We agreed to add the MQ switching  to get_cell_client and see what,
if anything, breaks.
We had a quick rundown on the database tables slated for migration to
the API database. Notable items for the DB table migrations:
* Aggregates and quotas will be migrated, there are specs up for both of
these from Mark Doffman.
* The nova-network related tables won't be migrated since we've
* The agent_builds table won't be migrated. We plan on deprecating this
API since it's only used by the XenAPI virt driver and it sounds like
Rackspace doesn't even use/enable it.
* We have to figure out what to do about the certificates table.
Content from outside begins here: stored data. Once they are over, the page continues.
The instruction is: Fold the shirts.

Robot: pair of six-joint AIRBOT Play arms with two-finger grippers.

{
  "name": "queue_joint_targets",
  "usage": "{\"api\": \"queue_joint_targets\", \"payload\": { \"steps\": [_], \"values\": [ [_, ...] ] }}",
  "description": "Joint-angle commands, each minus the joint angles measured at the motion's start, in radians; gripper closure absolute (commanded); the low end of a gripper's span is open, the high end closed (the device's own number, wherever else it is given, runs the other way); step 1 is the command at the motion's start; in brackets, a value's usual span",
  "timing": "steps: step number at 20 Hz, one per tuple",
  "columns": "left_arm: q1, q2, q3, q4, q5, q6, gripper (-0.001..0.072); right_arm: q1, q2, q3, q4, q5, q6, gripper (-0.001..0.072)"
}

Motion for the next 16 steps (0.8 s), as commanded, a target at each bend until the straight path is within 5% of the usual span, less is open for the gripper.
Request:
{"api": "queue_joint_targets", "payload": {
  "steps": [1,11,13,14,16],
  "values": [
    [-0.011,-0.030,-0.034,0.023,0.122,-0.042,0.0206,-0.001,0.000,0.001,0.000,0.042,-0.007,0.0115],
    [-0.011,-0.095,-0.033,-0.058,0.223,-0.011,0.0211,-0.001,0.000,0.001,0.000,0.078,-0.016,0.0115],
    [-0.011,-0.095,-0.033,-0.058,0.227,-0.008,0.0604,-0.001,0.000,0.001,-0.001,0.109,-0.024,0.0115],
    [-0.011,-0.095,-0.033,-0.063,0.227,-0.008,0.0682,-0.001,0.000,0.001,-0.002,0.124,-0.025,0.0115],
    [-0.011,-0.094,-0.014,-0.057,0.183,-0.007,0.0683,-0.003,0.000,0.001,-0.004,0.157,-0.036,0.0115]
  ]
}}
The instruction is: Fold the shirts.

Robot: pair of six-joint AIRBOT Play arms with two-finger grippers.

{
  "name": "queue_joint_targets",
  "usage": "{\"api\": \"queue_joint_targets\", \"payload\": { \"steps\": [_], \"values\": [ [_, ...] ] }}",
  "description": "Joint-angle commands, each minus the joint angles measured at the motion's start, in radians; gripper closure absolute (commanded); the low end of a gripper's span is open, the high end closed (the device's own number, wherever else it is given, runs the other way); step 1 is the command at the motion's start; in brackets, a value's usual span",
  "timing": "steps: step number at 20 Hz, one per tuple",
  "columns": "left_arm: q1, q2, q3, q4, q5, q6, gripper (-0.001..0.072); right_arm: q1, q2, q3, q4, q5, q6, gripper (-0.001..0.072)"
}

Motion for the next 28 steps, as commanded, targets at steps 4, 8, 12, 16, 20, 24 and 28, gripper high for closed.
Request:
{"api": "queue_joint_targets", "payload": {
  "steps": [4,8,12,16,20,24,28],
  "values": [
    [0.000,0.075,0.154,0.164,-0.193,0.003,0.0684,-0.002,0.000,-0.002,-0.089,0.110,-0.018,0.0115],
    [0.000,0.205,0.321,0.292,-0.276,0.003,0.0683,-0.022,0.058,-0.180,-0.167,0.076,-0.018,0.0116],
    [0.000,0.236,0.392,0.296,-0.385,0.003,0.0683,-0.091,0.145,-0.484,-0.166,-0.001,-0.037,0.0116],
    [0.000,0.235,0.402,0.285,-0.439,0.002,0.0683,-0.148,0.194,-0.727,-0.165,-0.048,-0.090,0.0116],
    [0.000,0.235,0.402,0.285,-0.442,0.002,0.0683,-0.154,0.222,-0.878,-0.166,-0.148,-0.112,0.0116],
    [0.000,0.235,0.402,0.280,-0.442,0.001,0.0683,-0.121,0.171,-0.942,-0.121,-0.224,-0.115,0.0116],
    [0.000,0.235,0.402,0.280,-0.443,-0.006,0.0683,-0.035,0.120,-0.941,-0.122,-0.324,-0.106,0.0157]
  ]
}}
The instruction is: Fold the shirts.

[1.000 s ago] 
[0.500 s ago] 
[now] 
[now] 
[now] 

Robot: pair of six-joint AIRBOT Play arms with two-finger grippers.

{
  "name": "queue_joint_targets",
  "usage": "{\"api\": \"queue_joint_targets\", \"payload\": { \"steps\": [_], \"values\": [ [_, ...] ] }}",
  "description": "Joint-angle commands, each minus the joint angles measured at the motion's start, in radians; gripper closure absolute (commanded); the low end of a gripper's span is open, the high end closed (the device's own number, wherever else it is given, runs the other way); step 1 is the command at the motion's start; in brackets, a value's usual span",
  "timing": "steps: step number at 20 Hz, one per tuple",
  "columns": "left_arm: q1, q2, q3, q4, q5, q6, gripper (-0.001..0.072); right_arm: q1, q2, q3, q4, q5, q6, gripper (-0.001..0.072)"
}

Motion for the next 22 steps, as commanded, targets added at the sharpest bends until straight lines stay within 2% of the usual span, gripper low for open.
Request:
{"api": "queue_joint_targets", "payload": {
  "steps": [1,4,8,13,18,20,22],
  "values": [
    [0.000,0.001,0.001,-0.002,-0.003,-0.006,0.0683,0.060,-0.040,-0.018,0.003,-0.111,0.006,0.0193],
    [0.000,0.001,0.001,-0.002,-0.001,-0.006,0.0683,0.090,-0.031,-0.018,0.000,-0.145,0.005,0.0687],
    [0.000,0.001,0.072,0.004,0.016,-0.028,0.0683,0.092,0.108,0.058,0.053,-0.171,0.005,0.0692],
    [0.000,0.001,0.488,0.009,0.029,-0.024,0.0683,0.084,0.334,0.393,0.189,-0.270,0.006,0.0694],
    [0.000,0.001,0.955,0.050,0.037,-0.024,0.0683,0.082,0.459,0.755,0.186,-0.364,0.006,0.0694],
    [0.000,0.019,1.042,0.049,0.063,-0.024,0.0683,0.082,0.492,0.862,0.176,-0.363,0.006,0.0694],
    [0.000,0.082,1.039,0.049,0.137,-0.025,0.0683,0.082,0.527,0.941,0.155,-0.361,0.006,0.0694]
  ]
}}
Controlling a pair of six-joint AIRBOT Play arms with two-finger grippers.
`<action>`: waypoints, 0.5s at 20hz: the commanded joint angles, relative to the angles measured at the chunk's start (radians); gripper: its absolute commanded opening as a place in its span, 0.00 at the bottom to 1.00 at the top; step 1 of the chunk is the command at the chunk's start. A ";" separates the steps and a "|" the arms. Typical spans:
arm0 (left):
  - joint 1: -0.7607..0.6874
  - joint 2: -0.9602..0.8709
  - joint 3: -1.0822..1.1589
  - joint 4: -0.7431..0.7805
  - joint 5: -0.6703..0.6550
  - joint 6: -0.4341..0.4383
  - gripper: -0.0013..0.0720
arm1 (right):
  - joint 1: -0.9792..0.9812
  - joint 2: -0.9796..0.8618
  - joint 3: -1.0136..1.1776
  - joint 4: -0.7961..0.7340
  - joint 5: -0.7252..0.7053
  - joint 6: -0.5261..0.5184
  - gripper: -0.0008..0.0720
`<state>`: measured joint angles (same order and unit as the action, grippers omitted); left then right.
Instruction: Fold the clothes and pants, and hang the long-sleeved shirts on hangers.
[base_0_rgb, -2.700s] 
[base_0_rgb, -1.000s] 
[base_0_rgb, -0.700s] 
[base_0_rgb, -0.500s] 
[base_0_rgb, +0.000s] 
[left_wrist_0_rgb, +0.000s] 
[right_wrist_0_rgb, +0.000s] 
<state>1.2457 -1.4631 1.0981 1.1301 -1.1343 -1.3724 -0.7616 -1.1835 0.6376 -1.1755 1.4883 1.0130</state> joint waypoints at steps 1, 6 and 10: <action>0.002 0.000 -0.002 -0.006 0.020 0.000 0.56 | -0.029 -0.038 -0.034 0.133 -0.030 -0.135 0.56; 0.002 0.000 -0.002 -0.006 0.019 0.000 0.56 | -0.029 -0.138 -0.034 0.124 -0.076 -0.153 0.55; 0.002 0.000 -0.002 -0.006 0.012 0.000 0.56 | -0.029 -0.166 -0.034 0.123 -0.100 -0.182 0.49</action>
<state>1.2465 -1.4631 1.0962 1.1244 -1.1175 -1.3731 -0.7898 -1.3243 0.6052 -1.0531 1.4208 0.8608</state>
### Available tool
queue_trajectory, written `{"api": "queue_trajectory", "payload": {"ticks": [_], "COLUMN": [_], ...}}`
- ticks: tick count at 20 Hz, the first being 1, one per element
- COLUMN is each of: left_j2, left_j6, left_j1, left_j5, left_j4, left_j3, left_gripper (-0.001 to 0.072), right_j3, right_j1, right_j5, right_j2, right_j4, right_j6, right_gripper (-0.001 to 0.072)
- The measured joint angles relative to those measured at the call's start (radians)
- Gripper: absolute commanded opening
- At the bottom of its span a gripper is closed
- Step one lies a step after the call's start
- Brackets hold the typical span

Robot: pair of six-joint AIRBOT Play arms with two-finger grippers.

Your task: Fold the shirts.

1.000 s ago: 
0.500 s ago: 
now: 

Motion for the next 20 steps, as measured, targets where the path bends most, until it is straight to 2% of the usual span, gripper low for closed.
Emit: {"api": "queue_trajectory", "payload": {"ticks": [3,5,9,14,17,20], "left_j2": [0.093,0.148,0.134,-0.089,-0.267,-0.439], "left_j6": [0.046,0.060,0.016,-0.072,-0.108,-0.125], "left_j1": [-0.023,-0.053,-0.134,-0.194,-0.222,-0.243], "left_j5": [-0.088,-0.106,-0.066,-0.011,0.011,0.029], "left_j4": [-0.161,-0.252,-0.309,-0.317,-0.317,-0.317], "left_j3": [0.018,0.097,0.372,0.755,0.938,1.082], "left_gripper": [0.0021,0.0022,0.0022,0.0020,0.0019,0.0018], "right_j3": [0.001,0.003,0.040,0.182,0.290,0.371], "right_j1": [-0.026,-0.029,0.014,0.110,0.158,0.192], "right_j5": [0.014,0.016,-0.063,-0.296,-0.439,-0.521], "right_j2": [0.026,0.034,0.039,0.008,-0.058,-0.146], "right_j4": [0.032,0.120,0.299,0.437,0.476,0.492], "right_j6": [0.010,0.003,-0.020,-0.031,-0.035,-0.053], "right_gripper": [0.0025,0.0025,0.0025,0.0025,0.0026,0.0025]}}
The
only thing using it is the os-certificates REST API and nova-cert
service, and nothing in tree is using either of those now. The problem
is, the ec2api repo on GitHub is using the nova-cert rpc api directly
for s3 image download. So we need to figure out if we can move that into
the ec2api repo and drop it from Nova or find some other solution.
* keypairs will be migrated to the API DB. There was a TODO about
needing to store the keypair type in the instance. I honestly can't
remember exactly what that was for now, I'm hoping Andrew remembers.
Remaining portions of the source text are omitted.